As we were talking, Mir Moazam had appeared from his study where he had been busily writing a lecture to deliver the following day.

‘You see what I mean?’ he said to me when his wife had finished her story. ‘The world we grew up in was a different age.’

‘Were you aware at the time that it was all about to be swept away?’ I asked.

‘Up to a point,’ said Mir Moazam. ‘Looking back now, Hyderabad during my childhood seems like it was going through a period of glorious sunset. But at the time, of course, I thought it would all go on for ever. It was only as I grew older that I realised that it couldn’t last, that the sunset must be pretty close. You could feel it coming.’

Mir Moazam sat down in the rocking chair beside his wife and rested his chin on his palm before continuing: ‘You see, I was from the Moghul nobility. And so of course I felt a certain loyalty to that world. But I was not blind to the defects of the Nizam. As a graduate of Madras University I had been exposed to fiery speeches by
Gandhi, Nehru and the Congress leaders, and I realised then that the old order could not last. What had been possible in the Nizam’s father’s time was no longer feasible. After that I was in a real dilemma: I could see both sides of the picture.

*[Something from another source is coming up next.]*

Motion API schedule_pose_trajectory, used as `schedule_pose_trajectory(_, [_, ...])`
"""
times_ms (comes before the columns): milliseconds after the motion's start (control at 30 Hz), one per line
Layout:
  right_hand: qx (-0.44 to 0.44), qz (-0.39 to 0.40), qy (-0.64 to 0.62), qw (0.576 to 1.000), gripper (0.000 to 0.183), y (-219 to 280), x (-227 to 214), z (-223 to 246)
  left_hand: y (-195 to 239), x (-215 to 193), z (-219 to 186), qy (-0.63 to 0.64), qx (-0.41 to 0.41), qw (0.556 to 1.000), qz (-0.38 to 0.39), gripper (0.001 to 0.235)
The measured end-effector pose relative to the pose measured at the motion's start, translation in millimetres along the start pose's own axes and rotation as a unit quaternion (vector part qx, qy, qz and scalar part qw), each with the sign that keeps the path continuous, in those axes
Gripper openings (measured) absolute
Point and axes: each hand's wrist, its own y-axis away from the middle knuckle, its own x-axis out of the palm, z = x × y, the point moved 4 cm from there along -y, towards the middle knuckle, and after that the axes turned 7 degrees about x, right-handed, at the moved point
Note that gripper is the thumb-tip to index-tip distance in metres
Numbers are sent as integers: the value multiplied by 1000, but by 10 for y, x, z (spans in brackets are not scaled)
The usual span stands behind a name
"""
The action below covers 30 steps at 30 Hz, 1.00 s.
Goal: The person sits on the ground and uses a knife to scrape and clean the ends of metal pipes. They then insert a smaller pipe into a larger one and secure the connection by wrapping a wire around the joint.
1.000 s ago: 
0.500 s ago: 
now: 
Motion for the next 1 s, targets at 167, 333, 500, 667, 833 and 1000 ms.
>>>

‘As the British prepared to leave, I think the Nizam should have negotiated realistically with Nehru. He might have got a viable deal, a treaty that would have allowed him to keep some form of real autonomy. That way a lot of bloodshed might have been avoided. In 1947 the place was already in chaos, with the [overwhelmingly Muslim] Razakar movement attacking Congress supporters, and
agents provocateurs
burning down the railway station and looting the district treasuries. But despite all this, the Nizam still couldn’t see that he had been sustained in power by the British, and that now they were going he had reached the end of the line. Half-hearted negotiations dragged on, until eventually the Nizam decided to declare outright independence from India. It was utter madness. Legally and constitutionally he may have had the right to do so, but it was still quite unrealistic.’